Google Rebrands Fitbit App to Google Health
Google Health app

On May 7, 2026, Google announced a major transformation of its health ecosystem: the Fitbit app is officially becoming the Google Health app. Starting May 19, 2026, the app will roll out as an automatic update for existing Fitbit users, serving as a unified, centralized hub for fitness tracking, sleep insights, and medical records.

A Centralized Wellness Hub

Four screens within the Google Health app showing various health metrics.

The redesigned app moves beyond basic activity tracking to provide a comprehensive view of personal health by aggregating data from multiple sources:

  • Unified Data Streams: Integrates data from Fitbit devices, Pixel Watch models, Apple Health, and Health Connect (supporting apps like Peloton and MyFitnessPal).

  • Medical Record Integration: US users can securely sync and view lab results, vitals, and medications directly within the app.

  • New Four-Tab Interface: The app features a streamlined layout with four primary sections: Today, Fitness, Sleep, and Health.

  • Customizable Dashboards: Users can personalize the "Today" and "Health" tabs to prioritize the metrics that matter most to them.

Gemini-Powered "Google Health Coach"

The launch marks the global exit from public preview for the Google Health Coach, an AI digital health agent built with Gemini.

  • Personalized Action Plans: The coach creates "Weekly Plans" on the Fitness tab, offering tailored workout suggestions based on recent sleep and activity patterns.

  • Multimodal Logging: Users can log data using voice, images, or documents—such as snapping a photo of a meal for nutritional analysis or a gym whiteboard to track a workout.
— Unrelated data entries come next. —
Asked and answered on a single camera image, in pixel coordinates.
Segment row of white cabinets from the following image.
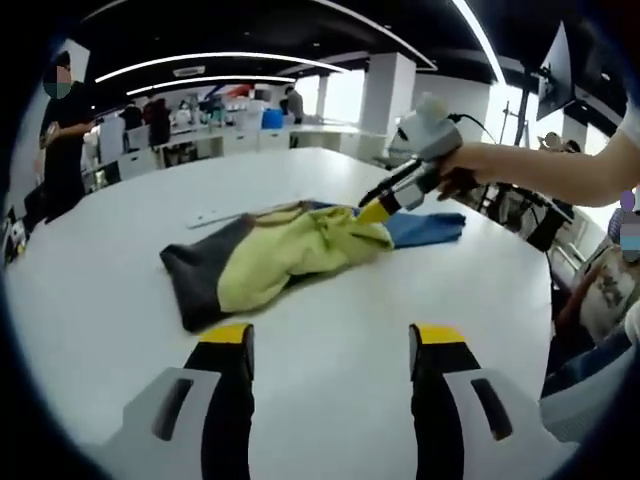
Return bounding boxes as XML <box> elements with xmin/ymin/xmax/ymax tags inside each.
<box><xmin>97</xmin><ymin>127</ymin><xmax>361</xmax><ymax>181</ymax></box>

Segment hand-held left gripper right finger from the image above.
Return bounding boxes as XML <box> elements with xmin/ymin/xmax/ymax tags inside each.
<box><xmin>408</xmin><ymin>322</ymin><xmax>576</xmax><ymax>480</ymax></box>

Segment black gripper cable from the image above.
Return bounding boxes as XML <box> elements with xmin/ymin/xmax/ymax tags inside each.
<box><xmin>446</xmin><ymin>113</ymin><xmax>519</xmax><ymax>149</ymax></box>

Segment white template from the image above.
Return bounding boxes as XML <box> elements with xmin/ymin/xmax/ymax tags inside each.
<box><xmin>186</xmin><ymin>210</ymin><xmax>254</xmax><ymax>230</ymax></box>

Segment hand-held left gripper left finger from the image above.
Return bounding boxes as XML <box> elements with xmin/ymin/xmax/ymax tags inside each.
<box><xmin>99</xmin><ymin>322</ymin><xmax>256</xmax><ymax>480</ymax></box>

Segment person's blue jeans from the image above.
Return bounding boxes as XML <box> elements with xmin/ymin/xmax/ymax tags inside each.
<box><xmin>542</xmin><ymin>327</ymin><xmax>640</xmax><ymax>401</ymax></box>

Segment black mounted monitor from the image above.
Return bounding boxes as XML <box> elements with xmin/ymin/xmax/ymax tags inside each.
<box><xmin>535</xmin><ymin>19</ymin><xmax>577</xmax><ymax>122</ymax></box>

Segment grey worn device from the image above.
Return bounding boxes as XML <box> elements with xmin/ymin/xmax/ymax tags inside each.
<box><xmin>538</xmin><ymin>369</ymin><xmax>640</xmax><ymax>446</ymax></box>

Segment white square column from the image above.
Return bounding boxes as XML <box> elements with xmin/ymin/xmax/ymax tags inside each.
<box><xmin>63</xmin><ymin>38</ymin><xmax>92</xmax><ymax>84</ymax></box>
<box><xmin>359</xmin><ymin>52</ymin><xmax>417</xmax><ymax>136</ymax></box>

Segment black office chair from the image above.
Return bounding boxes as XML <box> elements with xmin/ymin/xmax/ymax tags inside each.
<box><xmin>519</xmin><ymin>194</ymin><xmax>576</xmax><ymax>251</ymax></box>

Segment black monitor stand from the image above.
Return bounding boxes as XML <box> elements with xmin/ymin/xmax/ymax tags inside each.
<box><xmin>499</xmin><ymin>74</ymin><xmax>534</xmax><ymax>151</ymax></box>

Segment person's right hand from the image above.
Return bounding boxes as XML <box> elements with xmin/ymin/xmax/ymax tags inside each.
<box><xmin>433</xmin><ymin>143</ymin><xmax>496</xmax><ymax>202</ymax></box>

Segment yellow blue grey garment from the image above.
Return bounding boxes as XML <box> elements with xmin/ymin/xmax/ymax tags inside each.
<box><xmin>159</xmin><ymin>198</ymin><xmax>467</xmax><ymax>334</ymax></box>

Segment long ceiling light strip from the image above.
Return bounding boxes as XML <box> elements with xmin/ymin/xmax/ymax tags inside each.
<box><xmin>93</xmin><ymin>51</ymin><xmax>351</xmax><ymax>84</ymax></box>

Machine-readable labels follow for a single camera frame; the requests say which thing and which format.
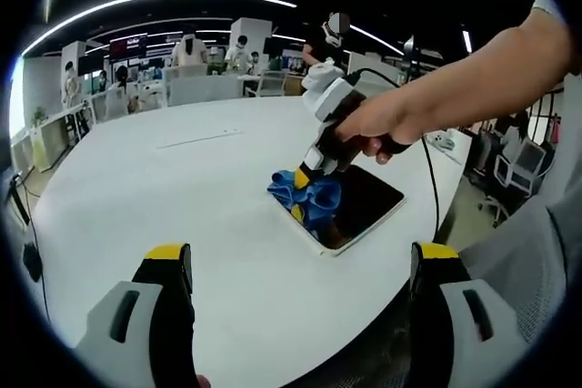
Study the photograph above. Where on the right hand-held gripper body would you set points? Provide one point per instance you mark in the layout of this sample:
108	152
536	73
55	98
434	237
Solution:
332	102

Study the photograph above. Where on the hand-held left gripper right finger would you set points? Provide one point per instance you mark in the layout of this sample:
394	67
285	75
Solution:
432	315

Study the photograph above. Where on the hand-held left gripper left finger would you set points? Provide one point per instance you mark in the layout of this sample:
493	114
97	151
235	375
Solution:
175	315

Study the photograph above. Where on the blue cleaning cloth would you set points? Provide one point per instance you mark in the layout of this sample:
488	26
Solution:
318	199

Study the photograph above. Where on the person's right hand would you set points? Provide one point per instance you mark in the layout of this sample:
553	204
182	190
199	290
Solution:
382	120

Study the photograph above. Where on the person's left hand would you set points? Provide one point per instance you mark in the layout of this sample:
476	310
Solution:
203	381

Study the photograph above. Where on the dark desk lamp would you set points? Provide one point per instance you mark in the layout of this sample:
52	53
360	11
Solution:
411	58

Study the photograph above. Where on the small white green object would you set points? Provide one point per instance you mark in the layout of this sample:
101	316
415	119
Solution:
442	140

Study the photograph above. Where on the long white desk partition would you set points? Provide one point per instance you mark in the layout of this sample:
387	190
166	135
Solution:
204	86

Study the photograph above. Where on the white low shelf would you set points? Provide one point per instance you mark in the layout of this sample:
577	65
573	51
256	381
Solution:
50	138

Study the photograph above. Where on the green potted plant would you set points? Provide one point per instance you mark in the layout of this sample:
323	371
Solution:
39	115

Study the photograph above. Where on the red wall screen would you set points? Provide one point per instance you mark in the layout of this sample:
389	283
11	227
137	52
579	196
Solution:
128	46
  • Clinical Summaries: The AI can synthesize complex medical records into clear, easy-to-digest summaries within the Health tab.

  • Pricing: The coach is included with Google Health Premium (formerly Fitbit Premium) for $9.99/month or $99/year.

The Retirement of Google Fit

As part of this consolidation, Google confirmed that Google Fit is being officially retired. Existing Google Fit users will be invited to migrate their historical data into the new Google Health app later in 2026.

This transition highlights a shift toward unified health data architectures. By leveraging the Google Health APIs and Health Connect, developers can now feed data into a system that isn't just a passive log but an active, agentic reasoning engine capable of cross-referencing wearable biometrics with actual clinical history.